Work task:
Could you copy every line from the material below in which "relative" appears?

Excerpted data:
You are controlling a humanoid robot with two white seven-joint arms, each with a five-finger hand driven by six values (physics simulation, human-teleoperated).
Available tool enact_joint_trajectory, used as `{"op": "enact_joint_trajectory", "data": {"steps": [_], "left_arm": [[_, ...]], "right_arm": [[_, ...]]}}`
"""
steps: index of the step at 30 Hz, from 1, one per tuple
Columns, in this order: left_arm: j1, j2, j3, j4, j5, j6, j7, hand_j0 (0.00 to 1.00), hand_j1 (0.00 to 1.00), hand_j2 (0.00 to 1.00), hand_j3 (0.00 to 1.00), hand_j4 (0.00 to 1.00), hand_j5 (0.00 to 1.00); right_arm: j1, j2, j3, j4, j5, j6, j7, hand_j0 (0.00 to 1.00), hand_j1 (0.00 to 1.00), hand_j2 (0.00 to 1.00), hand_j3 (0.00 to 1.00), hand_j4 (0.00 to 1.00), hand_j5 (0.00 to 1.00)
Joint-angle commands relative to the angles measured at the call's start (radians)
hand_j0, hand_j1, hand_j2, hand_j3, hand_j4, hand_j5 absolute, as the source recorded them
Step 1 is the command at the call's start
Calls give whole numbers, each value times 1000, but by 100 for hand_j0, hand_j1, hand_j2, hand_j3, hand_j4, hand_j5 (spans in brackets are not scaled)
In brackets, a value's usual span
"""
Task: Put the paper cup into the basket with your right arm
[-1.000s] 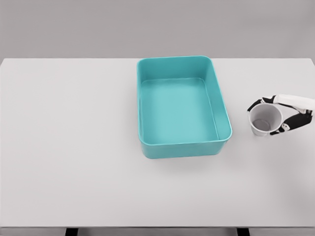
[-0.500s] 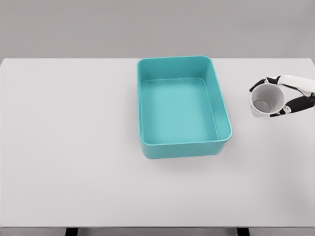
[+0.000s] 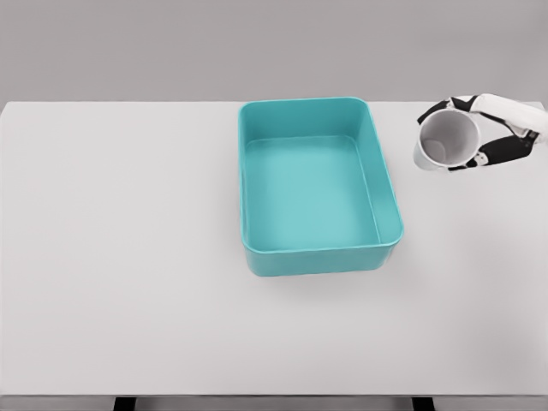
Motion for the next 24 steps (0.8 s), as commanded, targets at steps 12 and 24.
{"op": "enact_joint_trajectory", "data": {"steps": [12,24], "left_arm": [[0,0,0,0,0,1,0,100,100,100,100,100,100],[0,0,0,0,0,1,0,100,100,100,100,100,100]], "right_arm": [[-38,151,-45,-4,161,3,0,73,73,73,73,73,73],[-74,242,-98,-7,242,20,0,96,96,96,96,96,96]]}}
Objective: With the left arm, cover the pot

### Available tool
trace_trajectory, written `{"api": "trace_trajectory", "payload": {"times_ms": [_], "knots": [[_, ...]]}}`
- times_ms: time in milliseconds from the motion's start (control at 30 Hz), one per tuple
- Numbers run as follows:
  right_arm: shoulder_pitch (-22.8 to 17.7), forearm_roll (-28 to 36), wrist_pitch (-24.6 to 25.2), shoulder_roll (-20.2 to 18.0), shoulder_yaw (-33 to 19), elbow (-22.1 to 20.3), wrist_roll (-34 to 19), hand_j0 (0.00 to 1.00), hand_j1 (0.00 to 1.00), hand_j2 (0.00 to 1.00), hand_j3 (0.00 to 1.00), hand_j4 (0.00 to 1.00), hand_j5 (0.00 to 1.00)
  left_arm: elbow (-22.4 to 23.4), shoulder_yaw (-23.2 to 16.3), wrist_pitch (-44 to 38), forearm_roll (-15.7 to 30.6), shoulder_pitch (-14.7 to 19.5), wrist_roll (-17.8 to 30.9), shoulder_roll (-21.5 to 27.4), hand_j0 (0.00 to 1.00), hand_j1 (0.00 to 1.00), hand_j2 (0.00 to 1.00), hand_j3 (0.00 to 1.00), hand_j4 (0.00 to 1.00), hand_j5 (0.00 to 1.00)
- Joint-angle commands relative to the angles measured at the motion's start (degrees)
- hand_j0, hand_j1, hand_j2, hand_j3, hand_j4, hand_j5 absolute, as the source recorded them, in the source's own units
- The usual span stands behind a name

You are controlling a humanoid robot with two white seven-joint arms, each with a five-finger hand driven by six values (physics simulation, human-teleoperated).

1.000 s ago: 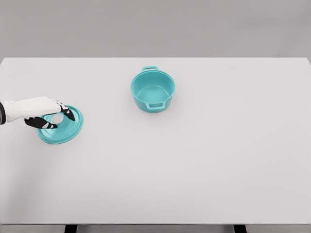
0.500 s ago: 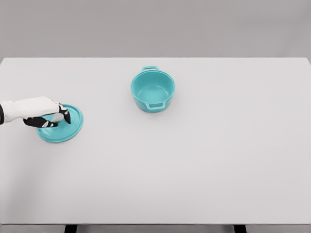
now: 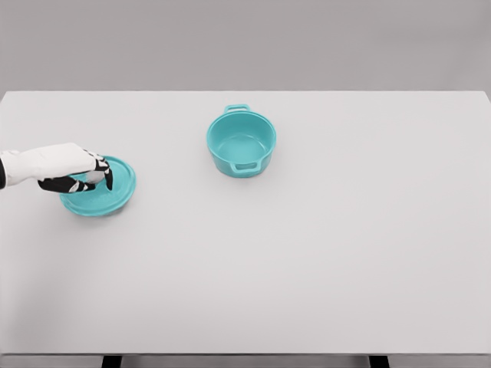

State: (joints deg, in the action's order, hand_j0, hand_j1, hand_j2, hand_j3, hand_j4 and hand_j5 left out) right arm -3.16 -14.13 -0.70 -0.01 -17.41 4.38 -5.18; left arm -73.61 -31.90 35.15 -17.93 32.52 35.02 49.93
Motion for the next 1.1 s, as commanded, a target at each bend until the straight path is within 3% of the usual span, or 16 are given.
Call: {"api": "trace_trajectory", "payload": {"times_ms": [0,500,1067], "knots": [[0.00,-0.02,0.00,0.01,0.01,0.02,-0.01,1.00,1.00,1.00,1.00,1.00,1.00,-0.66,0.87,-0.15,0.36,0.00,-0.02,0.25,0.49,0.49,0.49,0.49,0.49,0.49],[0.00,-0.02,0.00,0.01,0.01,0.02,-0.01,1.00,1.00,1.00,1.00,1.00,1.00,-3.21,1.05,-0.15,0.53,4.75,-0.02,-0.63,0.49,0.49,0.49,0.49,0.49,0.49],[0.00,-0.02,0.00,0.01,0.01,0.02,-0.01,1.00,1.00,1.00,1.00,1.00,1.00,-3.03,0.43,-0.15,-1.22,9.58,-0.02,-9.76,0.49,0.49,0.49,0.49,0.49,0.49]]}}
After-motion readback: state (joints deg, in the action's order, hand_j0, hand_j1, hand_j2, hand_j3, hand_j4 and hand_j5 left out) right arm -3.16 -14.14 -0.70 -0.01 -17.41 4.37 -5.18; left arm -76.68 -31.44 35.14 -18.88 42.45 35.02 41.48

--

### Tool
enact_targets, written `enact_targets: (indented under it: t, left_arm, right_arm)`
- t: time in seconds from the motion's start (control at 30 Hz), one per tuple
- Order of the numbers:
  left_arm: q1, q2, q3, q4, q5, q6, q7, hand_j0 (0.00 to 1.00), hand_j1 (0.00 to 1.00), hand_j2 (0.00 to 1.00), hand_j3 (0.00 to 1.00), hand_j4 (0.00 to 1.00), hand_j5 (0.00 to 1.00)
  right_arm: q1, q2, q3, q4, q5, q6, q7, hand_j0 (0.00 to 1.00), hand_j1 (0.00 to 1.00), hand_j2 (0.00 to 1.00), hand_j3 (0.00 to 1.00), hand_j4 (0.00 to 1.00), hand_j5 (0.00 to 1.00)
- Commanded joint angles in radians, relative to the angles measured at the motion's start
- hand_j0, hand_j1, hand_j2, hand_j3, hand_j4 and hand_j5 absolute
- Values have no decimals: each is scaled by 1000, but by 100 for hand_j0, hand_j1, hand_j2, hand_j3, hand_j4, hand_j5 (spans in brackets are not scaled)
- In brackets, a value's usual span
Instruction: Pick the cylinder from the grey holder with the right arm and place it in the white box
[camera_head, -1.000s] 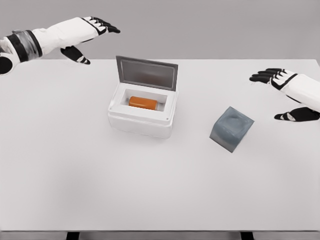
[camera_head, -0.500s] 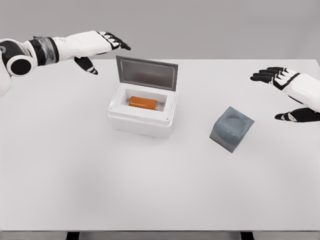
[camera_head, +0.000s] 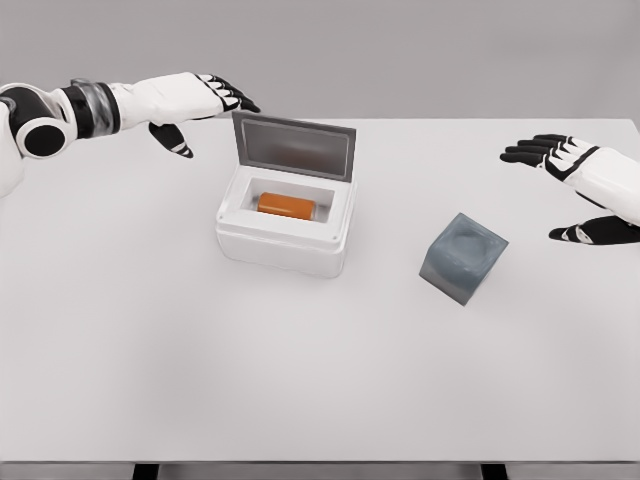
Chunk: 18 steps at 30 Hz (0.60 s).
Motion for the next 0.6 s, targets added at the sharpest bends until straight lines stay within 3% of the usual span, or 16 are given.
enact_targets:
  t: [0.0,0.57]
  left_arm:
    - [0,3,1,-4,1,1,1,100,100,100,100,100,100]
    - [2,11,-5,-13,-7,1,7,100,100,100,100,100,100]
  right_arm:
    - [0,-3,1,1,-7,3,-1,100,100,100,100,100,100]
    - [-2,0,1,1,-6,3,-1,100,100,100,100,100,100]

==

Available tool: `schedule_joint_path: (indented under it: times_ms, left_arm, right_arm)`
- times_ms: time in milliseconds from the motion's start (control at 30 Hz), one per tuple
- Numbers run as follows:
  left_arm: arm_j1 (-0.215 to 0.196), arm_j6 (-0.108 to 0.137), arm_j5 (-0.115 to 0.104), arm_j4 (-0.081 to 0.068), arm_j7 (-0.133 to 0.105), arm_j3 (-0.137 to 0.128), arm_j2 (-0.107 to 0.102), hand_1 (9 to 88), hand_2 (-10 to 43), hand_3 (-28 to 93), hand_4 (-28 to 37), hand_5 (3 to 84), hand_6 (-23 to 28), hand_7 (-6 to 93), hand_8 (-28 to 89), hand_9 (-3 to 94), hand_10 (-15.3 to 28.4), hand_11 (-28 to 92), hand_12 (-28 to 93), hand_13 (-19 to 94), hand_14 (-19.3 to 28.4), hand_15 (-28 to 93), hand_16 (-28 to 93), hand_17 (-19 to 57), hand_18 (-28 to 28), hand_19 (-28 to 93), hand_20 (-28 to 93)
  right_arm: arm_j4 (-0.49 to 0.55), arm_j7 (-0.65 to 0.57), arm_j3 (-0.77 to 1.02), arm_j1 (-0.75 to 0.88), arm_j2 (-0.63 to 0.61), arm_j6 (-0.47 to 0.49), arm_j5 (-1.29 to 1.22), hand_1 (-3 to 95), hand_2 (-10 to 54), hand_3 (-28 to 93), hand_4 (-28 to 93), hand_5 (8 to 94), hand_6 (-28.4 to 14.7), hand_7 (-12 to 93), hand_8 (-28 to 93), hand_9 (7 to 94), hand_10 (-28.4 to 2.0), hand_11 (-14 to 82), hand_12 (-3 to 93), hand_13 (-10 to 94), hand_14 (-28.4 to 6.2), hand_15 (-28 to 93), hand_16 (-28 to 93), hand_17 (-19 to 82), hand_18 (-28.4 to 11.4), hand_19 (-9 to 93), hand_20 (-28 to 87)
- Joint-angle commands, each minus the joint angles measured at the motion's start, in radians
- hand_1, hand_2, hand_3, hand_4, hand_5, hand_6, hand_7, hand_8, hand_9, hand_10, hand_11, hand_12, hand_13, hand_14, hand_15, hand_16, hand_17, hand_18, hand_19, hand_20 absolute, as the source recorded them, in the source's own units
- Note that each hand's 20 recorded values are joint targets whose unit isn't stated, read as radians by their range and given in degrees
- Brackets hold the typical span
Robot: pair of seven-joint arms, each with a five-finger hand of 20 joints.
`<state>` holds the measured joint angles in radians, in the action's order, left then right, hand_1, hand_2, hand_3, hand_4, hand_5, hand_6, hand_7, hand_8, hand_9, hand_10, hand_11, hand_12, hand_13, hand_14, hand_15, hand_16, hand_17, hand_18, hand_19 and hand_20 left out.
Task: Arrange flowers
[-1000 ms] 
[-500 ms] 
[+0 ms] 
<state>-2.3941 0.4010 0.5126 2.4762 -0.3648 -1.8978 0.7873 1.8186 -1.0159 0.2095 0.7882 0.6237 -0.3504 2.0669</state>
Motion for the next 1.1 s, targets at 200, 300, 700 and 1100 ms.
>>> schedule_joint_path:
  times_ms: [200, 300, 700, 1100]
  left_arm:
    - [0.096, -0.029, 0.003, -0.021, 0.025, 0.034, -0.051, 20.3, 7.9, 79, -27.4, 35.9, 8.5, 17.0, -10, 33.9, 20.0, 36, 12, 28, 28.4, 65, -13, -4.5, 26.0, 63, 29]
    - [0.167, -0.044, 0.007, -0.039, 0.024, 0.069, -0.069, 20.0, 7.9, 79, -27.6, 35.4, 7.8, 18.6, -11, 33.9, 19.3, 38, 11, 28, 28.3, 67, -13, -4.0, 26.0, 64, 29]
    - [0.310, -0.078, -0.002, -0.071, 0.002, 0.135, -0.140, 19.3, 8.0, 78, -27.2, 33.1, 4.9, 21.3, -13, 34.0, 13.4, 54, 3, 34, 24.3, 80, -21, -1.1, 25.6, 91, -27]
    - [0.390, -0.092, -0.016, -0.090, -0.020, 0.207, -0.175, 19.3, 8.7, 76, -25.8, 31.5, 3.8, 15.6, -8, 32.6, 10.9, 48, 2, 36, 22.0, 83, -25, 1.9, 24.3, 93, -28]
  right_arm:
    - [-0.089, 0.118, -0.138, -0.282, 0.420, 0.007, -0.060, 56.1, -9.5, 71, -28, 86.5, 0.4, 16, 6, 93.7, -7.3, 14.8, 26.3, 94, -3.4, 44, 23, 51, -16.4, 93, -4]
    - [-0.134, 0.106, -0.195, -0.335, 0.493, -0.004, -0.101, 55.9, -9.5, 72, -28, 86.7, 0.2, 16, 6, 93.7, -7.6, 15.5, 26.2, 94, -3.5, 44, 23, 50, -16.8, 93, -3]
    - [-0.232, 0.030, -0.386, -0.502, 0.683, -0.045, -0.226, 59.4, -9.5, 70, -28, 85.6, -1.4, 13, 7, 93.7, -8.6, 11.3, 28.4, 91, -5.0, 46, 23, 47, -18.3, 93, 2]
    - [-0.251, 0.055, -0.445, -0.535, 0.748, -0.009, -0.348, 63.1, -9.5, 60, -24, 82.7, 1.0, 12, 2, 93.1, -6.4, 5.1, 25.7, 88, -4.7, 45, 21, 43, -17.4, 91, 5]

Result:
Joint-angle commands relative to the angles measured at the call's start (radians)
- Joint-angle commands relative to the angles measured at the motion's start (degrees)
- Commanded joint angles in radians, relative to the angles measured at the motion's start

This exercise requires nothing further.